Алексей, точно в ознобе, передернул плечами, но резкость высказываний не сменил на извиняющийся тон.
— Есть еще одна причина, — сказал он в упор, прямо в багровое темя понурившегося отца. — У нас вошло в обиход: коли человек заметный, заслуженный, то пусть он пожизненно будет прописан на пьедестале почета. При этом, однако, мы забываем о других людях, не менее заслуженных, и тем самым себя же обкрадываем. А ведь они тоже достойны всенародного уважения и внимания! Им давно пора выйти из тени на свет.
— Уж не я ли от них свет загораживаю? — Савелий Никитич усмехнулся и забарабанил по столу побелевшими пальцами, в то время как лицо его сделалось сизо-багровым от прилива крови.
— И ты, и кое-кто другой из числа «незаменимых», — решил до конца быть беспощадным Алексей.
— Ну, спасибо за откровенность, сыночек родной! А теперь позволь и мне высказаться начистоту…
— Да брось ты, батя! — вмешался Прохор, еще, видимо, не забывший о родительском подзатыльнике. — Алеха-то, ей-ей, трезво, по-партийному рассудил. Уж кто-кто, а ты славы досыта нахлебался! Пора тебе и потесниться на почетных трибунах.
— Цыц! — прикрикнул Савелий Никитич и так хлопнул по столу ладонью, что ближняя тарелка подпрыгнула и, чего доброго, упала бы на пол, если б ее не удержала Олимпиада Федоровна.
— Полно, отец, успокойся, — заметила она с мягкой укоряющей улыбкой. — Сейчас я пироги принесу, чай пить будем. А потом нашу любимую споем: «Есть на Волге утес».
— Мне сейчас не до песен! — Савелий Никитич отмахнулся. — Я на Алешкину откровенность тем же хочу ответить… Нашего уважаемого секретаря месяцами не увидишь на причалах. А заглянул бы сюда хоть разок — услышал бы брань капитанов: «У вас тут не пристань — кузница простоев!» Тогда наверняка сгорел бы со стыда. Потому что судов на нашей горемычной пристани скапливается видимо-невидимо. И стоят они, сердешные, и дни и ночи, а потом, без всякого тоннажа, отваливают как тебе самые распоследние нищие. А почему?.. Ну-ка скажи, товарищ секретарь!

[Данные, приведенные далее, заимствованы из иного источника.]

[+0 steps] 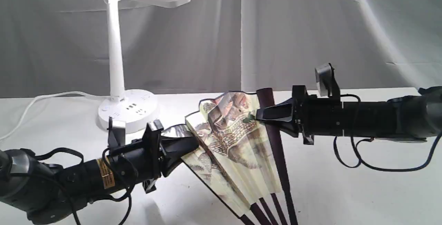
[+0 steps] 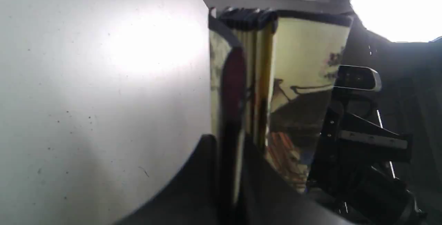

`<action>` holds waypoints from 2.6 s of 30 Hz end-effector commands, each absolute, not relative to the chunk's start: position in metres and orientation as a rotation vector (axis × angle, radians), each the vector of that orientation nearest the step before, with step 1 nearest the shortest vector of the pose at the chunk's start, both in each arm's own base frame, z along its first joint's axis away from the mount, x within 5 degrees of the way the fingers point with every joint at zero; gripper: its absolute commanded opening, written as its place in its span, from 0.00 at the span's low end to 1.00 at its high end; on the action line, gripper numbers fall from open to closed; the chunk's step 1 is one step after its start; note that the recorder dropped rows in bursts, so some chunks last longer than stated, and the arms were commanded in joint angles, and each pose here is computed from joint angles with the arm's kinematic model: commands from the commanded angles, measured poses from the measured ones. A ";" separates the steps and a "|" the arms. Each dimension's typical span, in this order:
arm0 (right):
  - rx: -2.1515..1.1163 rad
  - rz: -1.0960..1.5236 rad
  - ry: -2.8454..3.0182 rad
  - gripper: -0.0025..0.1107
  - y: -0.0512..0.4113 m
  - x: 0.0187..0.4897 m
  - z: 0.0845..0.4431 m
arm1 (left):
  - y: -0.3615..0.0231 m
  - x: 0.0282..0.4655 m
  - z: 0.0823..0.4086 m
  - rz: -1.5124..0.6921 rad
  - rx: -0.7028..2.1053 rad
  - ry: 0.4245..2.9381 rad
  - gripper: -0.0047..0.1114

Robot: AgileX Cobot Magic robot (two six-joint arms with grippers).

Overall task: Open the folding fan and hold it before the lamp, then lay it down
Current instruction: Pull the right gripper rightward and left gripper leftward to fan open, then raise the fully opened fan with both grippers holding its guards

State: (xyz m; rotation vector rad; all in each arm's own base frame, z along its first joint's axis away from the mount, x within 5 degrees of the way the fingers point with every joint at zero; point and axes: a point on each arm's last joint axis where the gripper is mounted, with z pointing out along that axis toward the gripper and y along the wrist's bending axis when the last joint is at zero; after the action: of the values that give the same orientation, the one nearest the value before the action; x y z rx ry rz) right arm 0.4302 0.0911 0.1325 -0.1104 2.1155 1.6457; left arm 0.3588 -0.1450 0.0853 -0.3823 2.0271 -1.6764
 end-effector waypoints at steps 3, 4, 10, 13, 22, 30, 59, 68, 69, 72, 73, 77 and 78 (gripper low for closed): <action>-0.031 1.640 2.039 0.02 0.071 0.438 0.145 | -0.147 0.355 0.083 -1.672 -0.366 2.079 0.04; -0.023 1.635 2.037 0.02 0.068 0.438 0.145 | -0.147 0.355 0.084 -1.674 -0.365 2.078 0.04; 0.001 1.622 2.032 0.02 0.058 0.440 0.145 | -0.134 0.360 0.084 -1.672 -0.429 2.067 0.04; 0.001 1.622 2.032 0.02 0.058 0.440 0.145 | -0.119 0.363 0.086 -1.681 -0.459 2.045 0.04; 0.033 1.616 2.013 0.02 0.050 0.442 0.146 | -0.088 0.370 0.088 -1.693 -0.534 2.002 0.04; 0.154 1.579 2.010 0.02 0.013 0.437 0.137 | -0.080 0.371 0.088 -1.695 -0.563 1.998 0.04; 0.477 1.470 1.949 0.02 -0.091 0.423 0.106 | -0.028 0.375 0.088 -1.689 -0.747 1.938 0.04; 0.510 1.459 1.942 0.02 -0.102 0.420 0.100 | -0.010 0.374 0.087 -1.673 -0.776 1.935 0.04; 0.507 1.457 1.943 0.02 -0.102 0.420 0.099 | -0.008 0.373 0.087 -1.669 -0.778 1.936 0.04; 0.527 1.426 1.957 0.02 -0.103 0.421 0.097 | -0.002 0.372 0.086 -1.661 -0.774 1.944 0.04; 0.530 1.421 1.959 0.02 -0.104 0.421 0.097 | 0.001 0.372 0.086 -1.657 -0.777 1.943 0.04; 0.537 1.412 1.960 0.02 -0.106 0.421 0.097 | 0.004 0.371 0.085 -1.655 -0.774 1.953 0.04; 0.538 1.412 1.959 0.02 -0.106 0.421 0.097 | 0.005 0.370 0.085 -1.653 -0.771 1.959 0.04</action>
State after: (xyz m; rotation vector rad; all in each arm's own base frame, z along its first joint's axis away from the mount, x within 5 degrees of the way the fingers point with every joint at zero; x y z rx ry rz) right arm 0.4213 -0.0855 0.0994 0.5102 1.9505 1.5632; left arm 0.3683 -0.0105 0.0830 -0.7015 1.9991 -1.7041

Теперь уже Алексей сидел понурый и сам барабанил по столу пальцами.
— Ага, молчишь! — продолжал с напором Савелий Никитич. — И молчи-помалкивай, раз нет у тебя партийной заинтересованности в этом вопросе. Тебе, видать, все недосуг спросить у нашего брата речника, отчего это причалы плохо механизируются. А вот товарищ Сталин, когда мы в восемнадцатом хлеб перегружали, наведывался на причалы. Он и в бараки к грузчикам заглянул, об их житье-бытье расспрашивал… Тебе же, нашему секретарю обкома, недосуг! Для тебя, видишь ли, масштабы нужны. А то, что в бараках крыша течет, в щелях ветер свистит, — это для масштабного деятеля Жаркова одни презренные мелочишки!